I dunno. I suppose I understand why they were trying to be all hush-hush obscure about it. But I wish life didn’t have to be that way. I wish gay wasn’t subconsciously attached to Wrong or Bad by so many people. Hell, my first recollection of doc p was that he was wearing a pink shirt, a little stud earring, and talking about something having to do with queerness. And it occurs to me that, although my first thought was not “wow. HAS to be gay!” I think that subconsciously, it definately made him less threatening. lol. I do remember doing a double take when someone told me he was married. I was kinda disappointed! hehe. But, he’s a wonderful advocate type ally person, which is almost as good. ;o) It does, however, still make me smile when he wears his pink shirt. Or his green one. Because I think he only owns green and pink clothing.

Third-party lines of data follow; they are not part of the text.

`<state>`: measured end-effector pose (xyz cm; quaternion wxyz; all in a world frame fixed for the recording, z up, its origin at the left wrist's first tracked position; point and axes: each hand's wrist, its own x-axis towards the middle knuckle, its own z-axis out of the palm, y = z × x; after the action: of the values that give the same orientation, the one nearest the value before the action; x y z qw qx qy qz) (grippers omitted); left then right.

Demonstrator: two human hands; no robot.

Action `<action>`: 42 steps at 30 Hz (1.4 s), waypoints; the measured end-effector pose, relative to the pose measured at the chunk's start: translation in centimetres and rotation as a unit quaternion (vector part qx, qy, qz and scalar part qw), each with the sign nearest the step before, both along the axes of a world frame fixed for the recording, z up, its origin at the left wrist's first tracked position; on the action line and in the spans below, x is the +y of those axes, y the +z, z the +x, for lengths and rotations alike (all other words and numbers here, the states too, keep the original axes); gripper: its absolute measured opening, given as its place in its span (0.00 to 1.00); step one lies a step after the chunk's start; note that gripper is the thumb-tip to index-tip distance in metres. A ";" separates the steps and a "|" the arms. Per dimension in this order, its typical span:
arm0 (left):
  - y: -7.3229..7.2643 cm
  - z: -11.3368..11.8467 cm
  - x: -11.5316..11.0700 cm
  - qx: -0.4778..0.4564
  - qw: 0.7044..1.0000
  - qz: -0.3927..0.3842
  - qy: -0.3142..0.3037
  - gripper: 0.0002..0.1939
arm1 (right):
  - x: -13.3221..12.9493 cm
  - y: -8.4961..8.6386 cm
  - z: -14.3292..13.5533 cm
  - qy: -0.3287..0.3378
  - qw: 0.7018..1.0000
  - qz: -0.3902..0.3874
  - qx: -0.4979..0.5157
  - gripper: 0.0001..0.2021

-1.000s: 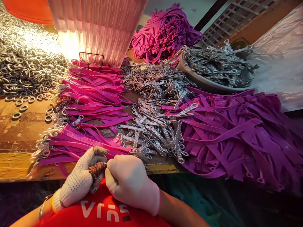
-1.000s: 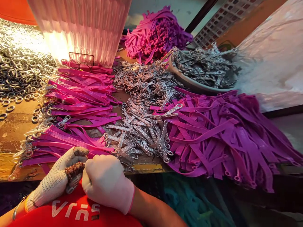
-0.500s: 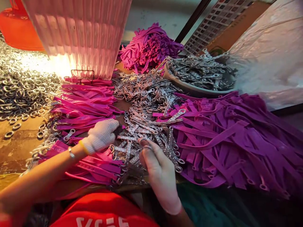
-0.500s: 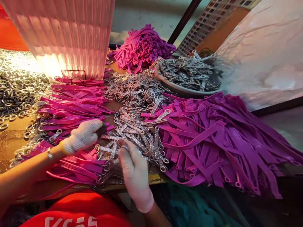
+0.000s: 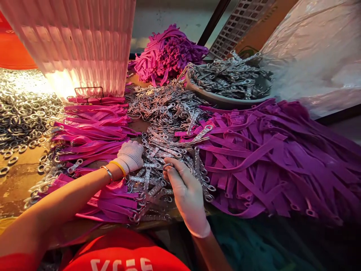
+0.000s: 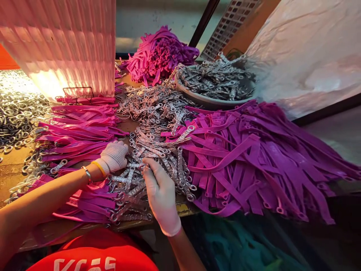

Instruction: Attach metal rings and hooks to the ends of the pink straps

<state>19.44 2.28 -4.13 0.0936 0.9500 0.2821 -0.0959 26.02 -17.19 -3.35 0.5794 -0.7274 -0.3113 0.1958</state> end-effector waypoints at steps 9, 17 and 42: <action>-0.3 -3.1 0.9 -0.039 0.999 0.003 -0.024 0.15 | 0.5 -0.5 -0.9 0.052 0.998 -0.022 -0.029 0.16; -0.5 -3.9 0.8 -0.105 0.994 -0.011 -0.016 0.13 | 0.9 -1.0 -2.3 0.086 0.993 -0.016 -0.085 0.14; 2.4 -17.6 -8.3 -0.210 0.945 -0.218 0.126 0.08 | 1.9 0.8 -7.4 0.272 0.802 -0.092 -0.524 0.12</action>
<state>1.89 -6.00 -1.76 0.3668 0.8615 0.3461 0.0594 18.66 -15.27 -2.54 0.1815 -0.6543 -0.7331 -0.0381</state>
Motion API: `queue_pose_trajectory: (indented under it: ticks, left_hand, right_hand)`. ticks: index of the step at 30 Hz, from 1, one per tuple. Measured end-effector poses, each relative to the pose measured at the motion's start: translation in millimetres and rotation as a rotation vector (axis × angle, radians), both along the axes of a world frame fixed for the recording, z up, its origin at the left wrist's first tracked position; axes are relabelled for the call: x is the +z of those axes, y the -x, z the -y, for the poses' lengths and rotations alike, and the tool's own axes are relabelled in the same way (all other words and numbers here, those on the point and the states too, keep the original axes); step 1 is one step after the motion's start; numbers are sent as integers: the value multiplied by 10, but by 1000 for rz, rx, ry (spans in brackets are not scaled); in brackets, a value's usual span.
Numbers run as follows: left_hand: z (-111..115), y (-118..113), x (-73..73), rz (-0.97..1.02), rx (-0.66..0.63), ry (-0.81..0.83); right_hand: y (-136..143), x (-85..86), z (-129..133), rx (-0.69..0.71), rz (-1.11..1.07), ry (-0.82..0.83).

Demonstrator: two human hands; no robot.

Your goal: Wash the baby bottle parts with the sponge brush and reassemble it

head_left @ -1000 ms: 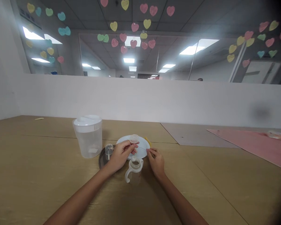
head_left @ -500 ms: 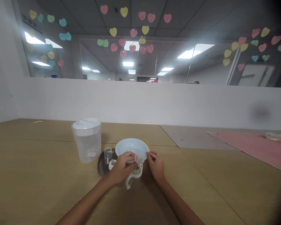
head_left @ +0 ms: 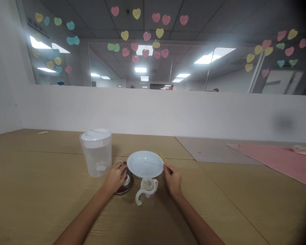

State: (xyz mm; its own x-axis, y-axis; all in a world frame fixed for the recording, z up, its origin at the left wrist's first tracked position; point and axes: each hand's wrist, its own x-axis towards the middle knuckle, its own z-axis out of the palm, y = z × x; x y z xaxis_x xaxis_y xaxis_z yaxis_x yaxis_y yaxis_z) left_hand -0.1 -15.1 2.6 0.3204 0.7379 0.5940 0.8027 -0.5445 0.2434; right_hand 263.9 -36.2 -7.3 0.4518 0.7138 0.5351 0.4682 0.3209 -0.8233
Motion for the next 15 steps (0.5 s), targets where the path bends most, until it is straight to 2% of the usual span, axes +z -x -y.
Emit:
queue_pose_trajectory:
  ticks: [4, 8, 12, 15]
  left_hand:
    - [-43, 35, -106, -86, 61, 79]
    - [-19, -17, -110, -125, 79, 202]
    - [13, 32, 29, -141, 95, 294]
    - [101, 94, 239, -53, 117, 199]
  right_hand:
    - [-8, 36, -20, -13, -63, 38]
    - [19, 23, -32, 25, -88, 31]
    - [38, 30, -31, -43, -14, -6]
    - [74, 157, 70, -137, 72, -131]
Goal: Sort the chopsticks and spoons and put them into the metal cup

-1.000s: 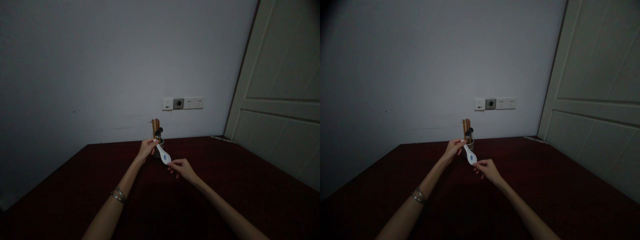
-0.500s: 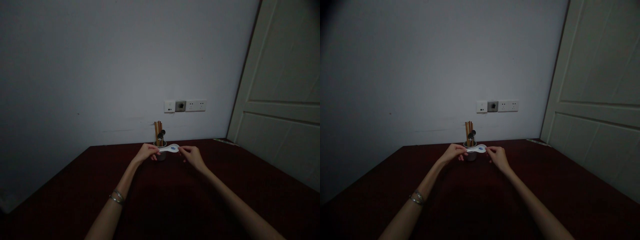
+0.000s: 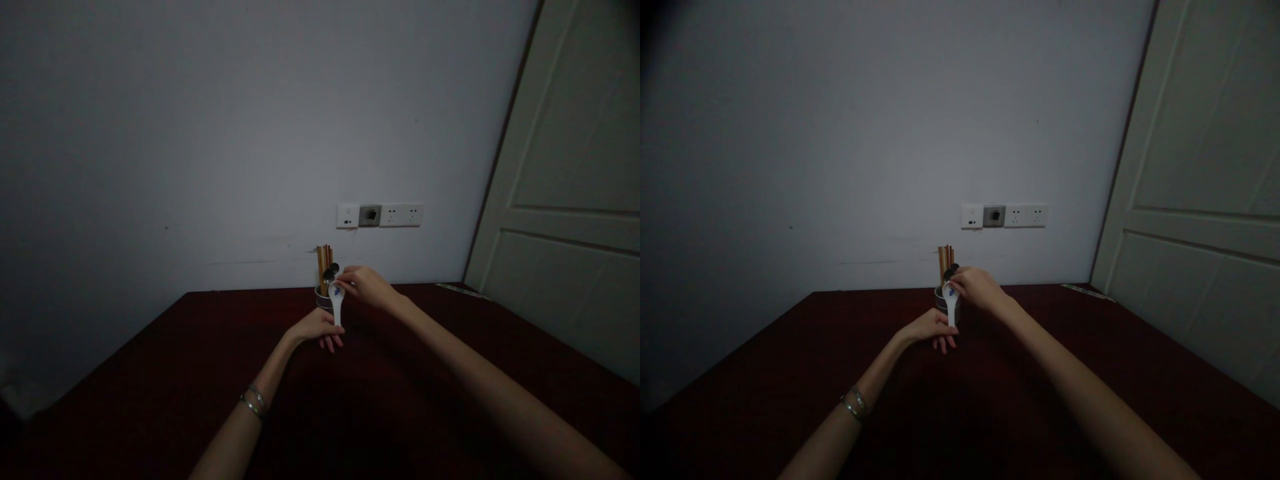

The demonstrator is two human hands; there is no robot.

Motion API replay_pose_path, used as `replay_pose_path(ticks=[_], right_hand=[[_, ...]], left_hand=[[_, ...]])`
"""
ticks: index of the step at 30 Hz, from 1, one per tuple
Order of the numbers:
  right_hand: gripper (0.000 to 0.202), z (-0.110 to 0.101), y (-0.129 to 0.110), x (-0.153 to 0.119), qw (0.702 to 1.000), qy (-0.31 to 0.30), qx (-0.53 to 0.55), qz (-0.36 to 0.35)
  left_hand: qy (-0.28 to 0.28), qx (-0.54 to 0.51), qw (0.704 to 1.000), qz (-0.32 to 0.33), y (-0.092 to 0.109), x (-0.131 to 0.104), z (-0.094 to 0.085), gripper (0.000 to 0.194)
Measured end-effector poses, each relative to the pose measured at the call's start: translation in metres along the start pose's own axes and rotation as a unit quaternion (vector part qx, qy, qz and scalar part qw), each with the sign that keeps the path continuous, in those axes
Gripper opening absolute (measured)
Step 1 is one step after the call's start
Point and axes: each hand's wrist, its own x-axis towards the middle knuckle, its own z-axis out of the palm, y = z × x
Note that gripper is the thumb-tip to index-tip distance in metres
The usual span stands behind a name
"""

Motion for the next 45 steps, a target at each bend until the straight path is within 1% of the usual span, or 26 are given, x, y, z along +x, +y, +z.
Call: replay_pose_path(ticks=[3,5,7,10,13,16,18,21,25,29,37,45], right_hand=[[0.030,-0.007,-0.003,0.011,0.999,-0.009,-0.032,-0.014],[0.031,-0.015,0.000,0.020,0.999,-0.002,-0.042,-0.018],[0.031,-0.025,0.005,0.032,0.998,0.012,-0.057,-0.014],[0.034,-0.037,0.014,0.052,0.994,0.033,-0.104,0.005],[0.035,-0.038,0.020,0.070,0.986,0.036,-0.158,0.029],[0.034,-0.028,0.021,0.083,0.979,0.006,-0.195,0.058],[0.035,-0.018,0.020,0.087,0.974,-0.020,-0.210,0.081],[0.036,-0.001,0.018,0.088,0.968,-0.053,-0.221,0.104],[0.039,0.019,0.015,0.085,0.964,-0.097,-0.219,0.118],[0.043,0.034,0.016,0.079,0.964,-0.119,-0.205,0.123],[0.042,0.052,0.016,0.070,0.966,-0.144,-0.181,0.117],[0.038,0.058,0.012,0.066,0.965,-0.155,-0.175,0.117]], left_hand=[[-0.017,0.006,1.000,-0.019,-0.006,-0.001,-0.006,0.043],[-0.032,0.009,0.999,-0.042,-0.013,-0.003,-0.013,0.044],[-0.035,0.008,0.997,-0.065,-0.023,-0.005,-0.020,0.044],[-0.013,0.002,0.996,-0.089,-0.040,-0.005,-0.027,0.044],[0.026,-0.008,0.995,-0.099,-0.054,-0.004,-0.029,0.042],[0.070,-0.022,0.993,-0.090,-0.061,-0.002,-0.029,0.039],[0.083,-0.027,0.993,-0.084,-0.063,-0.001,-0.028,0.036],[0.086,-0.025,0.992,-0.084,-0.065,0.001,-0.028,0.034],[0.085,-0.024,0.992,-0.086,-0.066,0.002,-0.028,0.035],[0.088,-0.023,0.992,-0.083,-0.067,0.001,-0.028,0.037],[0.082,-0.032,0.993,-0.080,-0.074,0.004,-0.031,0.038],[0.083,-0.041,0.993,-0.073,-0.072,0.004,-0.030,0.035]])
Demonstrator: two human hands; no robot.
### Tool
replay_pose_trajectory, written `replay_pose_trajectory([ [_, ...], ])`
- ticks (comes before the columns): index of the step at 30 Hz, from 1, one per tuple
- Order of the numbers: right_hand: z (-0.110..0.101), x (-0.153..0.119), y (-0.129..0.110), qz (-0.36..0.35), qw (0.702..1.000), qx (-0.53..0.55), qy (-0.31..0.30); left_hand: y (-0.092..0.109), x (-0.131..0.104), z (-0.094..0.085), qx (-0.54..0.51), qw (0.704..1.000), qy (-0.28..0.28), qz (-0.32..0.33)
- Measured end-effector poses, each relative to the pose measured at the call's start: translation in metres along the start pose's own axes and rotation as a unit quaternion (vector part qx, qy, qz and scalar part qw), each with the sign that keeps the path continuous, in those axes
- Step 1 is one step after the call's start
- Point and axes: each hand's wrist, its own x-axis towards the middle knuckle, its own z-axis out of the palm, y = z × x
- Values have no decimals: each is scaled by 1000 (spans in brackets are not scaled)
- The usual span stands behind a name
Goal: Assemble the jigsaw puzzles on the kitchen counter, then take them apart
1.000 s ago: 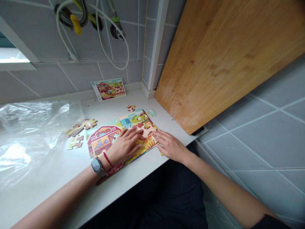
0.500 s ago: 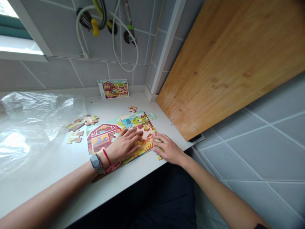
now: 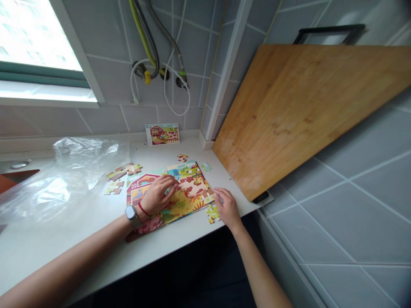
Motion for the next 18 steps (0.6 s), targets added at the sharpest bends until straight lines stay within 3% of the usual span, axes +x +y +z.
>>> replay_pose_trajectory([
  [3,-1,1,3,5,1000,7,-5,-8,-2,-17,64,997,18,-45],
  [6,-2,1,5,22,999,16,-23,-16,-20,-38,74,988,41,-129],
  [10,-1,0,6,27,999,28,-26,-14,-75,-54,84,981,41,-172],
  [14,1,-1,9,28,999,39,-22,1,-140,-56,102,970,56,-214],
  [18,4,-1,13,23,999,45,-18,14,-170,-52,159,953,87,-242],
])
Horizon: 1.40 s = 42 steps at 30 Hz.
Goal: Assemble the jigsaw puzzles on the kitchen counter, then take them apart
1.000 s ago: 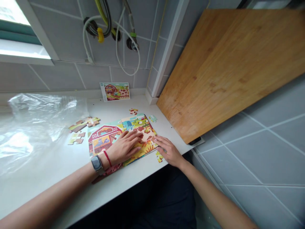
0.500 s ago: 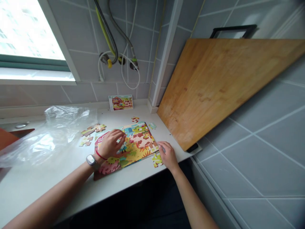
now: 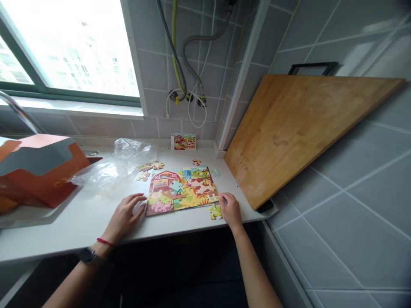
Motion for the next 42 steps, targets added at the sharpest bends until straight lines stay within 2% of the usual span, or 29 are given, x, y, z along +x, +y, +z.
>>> replay_pose_trajectory([
  [5,1,2,1,17,1000,-6,-2,10,2,1,73,997,-10,-6],
  [11,0,3,-2,43,999,-5,-10,16,0,0,78,997,-13,-19],
  [23,-4,5,-8,86,996,-11,-14,15,-2,1,68,997,-14,-24],
  [28,-5,4,-12,96,995,-5,-8,7,-4,-2,56,998,-19,-28],
  [35,-7,10,-11,116,993,5,-16,-9,22,-19,36,998,-41,-27],
  [42,-19,36,4,174,983,31,-55,2,57,-29,43,992,-111,45],
])
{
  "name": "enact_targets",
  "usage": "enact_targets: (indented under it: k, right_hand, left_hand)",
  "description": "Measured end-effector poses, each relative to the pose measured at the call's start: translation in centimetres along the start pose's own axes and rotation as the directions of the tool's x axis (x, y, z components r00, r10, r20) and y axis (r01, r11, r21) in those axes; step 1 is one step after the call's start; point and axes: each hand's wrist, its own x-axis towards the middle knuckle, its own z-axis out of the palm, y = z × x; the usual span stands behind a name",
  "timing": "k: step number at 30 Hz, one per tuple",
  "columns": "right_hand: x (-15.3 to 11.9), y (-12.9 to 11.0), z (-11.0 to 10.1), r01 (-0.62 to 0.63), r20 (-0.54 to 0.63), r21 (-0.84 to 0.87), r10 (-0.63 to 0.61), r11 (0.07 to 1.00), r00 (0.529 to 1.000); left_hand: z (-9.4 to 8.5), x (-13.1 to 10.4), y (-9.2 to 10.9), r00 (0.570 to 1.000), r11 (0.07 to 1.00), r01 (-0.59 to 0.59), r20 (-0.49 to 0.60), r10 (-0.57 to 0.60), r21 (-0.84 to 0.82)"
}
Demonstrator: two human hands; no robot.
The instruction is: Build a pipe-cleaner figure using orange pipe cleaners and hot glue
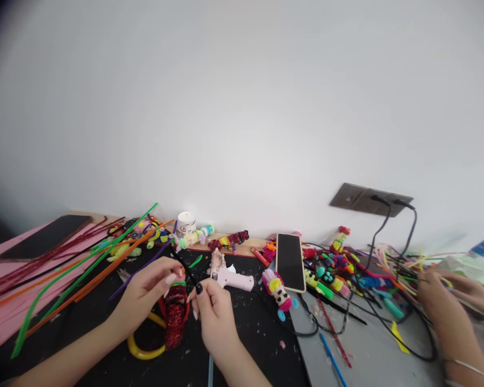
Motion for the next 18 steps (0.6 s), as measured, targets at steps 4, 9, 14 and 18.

Ok. Not really. But. He SHOULD!!!!!!!!
I hope that it is warm at work tonite. It’s either really warm or really cold, and I haaate when it’s really cold. Tho, I am only working until 3am, and for some reason, it is always coldest there at 4am. I’m not sure if that’s just when I start getting really tired and am more sensitive to it, or if it’s just the fact that the place has no insulation and the hallways are all lined with windows on at least one wall, and the corridor closest to the units is windows on both sides, so it’s like walking thru an ice box in the winter.
I guess it’s better than keeping it hot tho, maybe. Since 1. people get more aggressive when temps rise and 2. i get more sleepy when temps rise! Although, the cold makes me tired too, cuz I do roomchecks every 15-30 mins, and see all the pts all snuggled up in bed, especially the kids, and I just want to crawl in bed and be warm. So all I can think of is sleep, and that makes me tired.
I’ve honestly never worn short sleeves to work, on nightshift. Not once in the 3+ years I’ve been there. (I did a few times when I worked with/as Grace. With strategically placed bandaids and/or a sweater that I put on when I went to the units :op )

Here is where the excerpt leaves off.